Jeremy Schaap  is an American sportswriter, television reporter and author. Schaap is an 11-time Emmy Awards winner for his work on ESPN's E:60, SportsCenter, and Outside the Lines.

Biography
He is a regular contributor to Nightline and ABC World News Tonight and has been published in Sports Illustrated, ESPN The Magazine, Time, Parade, The Wall Street Journal, and  The New York Times.

Schaap has worked four major soccer events for ESPN as the network's lead reporter, including: the 2010 World Cup, Euro 2012, the 2014 World Cup, and Euro 2016.

A native and resident of New York City, Schaap is the author of Cinderella Man: James J. Braddock, Max Baer, and the Greatest Upset in Boxing History (Houghton Mifflin, ), a New York Times best-seller, and Triumph: The Untold Story of Jesse Owens and Hitler's Olympics.

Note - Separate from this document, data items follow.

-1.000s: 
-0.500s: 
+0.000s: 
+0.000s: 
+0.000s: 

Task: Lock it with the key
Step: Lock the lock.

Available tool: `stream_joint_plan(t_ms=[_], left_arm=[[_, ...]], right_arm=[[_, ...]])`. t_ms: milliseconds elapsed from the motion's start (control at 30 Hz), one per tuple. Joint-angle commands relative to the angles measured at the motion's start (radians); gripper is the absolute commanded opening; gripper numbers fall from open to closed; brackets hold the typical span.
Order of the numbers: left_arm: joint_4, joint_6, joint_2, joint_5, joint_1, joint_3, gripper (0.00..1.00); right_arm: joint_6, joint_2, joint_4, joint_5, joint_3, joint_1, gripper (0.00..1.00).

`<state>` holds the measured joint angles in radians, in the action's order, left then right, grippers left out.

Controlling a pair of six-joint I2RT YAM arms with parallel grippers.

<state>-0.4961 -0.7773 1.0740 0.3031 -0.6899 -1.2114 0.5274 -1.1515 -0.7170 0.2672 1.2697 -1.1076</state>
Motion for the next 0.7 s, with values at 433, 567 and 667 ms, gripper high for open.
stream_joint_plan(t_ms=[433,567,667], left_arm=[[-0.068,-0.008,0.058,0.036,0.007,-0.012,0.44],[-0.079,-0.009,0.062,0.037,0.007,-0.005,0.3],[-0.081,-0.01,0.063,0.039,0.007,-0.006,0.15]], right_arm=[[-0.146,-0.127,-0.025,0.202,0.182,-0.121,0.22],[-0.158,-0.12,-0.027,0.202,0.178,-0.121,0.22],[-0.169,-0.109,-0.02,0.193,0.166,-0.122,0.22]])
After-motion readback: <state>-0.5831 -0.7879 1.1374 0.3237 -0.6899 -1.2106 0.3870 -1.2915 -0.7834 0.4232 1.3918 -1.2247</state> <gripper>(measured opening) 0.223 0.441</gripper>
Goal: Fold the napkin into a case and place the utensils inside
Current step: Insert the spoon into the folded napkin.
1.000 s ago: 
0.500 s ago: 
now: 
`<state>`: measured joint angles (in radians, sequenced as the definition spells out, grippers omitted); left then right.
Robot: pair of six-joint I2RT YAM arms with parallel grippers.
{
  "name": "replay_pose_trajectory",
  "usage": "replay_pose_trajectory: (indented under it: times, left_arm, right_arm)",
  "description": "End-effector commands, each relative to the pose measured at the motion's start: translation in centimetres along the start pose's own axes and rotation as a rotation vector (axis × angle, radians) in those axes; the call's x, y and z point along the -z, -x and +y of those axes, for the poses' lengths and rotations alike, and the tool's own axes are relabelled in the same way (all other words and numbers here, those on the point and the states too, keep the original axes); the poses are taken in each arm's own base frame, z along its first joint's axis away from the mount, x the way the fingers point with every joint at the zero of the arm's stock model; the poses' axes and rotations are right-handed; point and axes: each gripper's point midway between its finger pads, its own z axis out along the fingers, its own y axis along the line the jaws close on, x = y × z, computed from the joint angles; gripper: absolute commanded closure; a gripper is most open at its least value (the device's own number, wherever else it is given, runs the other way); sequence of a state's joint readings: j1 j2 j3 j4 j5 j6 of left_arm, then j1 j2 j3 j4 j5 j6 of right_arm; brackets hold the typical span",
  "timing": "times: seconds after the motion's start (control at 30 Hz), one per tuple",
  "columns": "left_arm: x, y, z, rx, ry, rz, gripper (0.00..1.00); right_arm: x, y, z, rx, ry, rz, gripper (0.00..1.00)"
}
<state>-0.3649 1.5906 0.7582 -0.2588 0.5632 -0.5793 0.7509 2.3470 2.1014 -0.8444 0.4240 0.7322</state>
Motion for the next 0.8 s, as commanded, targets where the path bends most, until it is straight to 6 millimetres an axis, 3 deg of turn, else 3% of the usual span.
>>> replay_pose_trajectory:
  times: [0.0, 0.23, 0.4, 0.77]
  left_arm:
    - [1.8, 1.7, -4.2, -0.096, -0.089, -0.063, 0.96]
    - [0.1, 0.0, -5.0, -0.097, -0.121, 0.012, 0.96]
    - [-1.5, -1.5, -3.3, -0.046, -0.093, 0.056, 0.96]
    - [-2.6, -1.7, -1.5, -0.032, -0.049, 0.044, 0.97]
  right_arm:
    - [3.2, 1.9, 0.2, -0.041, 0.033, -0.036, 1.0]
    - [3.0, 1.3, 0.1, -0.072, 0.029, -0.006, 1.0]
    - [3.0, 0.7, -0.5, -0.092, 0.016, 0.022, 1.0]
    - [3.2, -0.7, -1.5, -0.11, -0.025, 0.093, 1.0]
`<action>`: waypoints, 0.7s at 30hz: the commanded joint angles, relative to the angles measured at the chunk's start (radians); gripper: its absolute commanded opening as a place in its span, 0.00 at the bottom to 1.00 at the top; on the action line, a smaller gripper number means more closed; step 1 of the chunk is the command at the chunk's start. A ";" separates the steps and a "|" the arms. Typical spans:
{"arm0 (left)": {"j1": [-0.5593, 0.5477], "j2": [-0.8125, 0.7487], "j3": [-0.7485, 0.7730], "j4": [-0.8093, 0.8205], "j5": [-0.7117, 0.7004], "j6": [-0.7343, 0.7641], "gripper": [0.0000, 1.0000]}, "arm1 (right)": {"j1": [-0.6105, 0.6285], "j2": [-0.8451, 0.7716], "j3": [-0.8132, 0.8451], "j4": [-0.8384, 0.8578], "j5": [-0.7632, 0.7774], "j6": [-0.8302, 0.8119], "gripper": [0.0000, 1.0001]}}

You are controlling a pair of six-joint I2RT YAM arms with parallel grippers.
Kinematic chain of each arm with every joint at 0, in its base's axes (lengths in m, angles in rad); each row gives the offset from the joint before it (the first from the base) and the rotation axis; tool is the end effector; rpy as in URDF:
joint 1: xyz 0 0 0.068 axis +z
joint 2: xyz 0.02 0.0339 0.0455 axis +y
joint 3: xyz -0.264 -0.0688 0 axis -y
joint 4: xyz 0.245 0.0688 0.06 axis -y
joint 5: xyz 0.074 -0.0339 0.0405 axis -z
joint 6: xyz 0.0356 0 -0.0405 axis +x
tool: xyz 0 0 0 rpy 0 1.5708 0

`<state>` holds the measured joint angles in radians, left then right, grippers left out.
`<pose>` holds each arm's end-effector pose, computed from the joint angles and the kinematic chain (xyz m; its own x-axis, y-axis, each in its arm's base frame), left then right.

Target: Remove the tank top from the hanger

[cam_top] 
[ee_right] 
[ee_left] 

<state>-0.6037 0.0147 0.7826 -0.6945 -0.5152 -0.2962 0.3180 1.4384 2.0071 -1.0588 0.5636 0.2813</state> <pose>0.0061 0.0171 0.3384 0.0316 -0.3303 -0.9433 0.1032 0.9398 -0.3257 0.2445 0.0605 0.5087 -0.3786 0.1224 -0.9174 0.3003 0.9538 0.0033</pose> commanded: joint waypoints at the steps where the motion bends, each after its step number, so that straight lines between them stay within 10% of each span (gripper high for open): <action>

Schaap is the son of the late journalist and broadcaster Dick Schaap. Like his father, Schaap is an alumnus of Cornell University and a former editor at The Cornell Daily Sun. Schaap was also a member of the Quill and Dagger society.

He won the Dick Schaap Award for Outstanding Writing at the 2005 Emmys, an award named after his father, for an Outside the Lines feature titled "Finding Bobby Fischer." Schaap and his wife have three children, two girls and a boy. .

References

External links
 Jeremy Schaap's ESPN Bio

Living people
American television reporters and correspondents
Cornell University alumni
ESPN people
American horse racing announcers
Journalists from New York City
American television sports anchors
Jewish American writers
Sportswriters from New York (state)
Year of birth missing (living people)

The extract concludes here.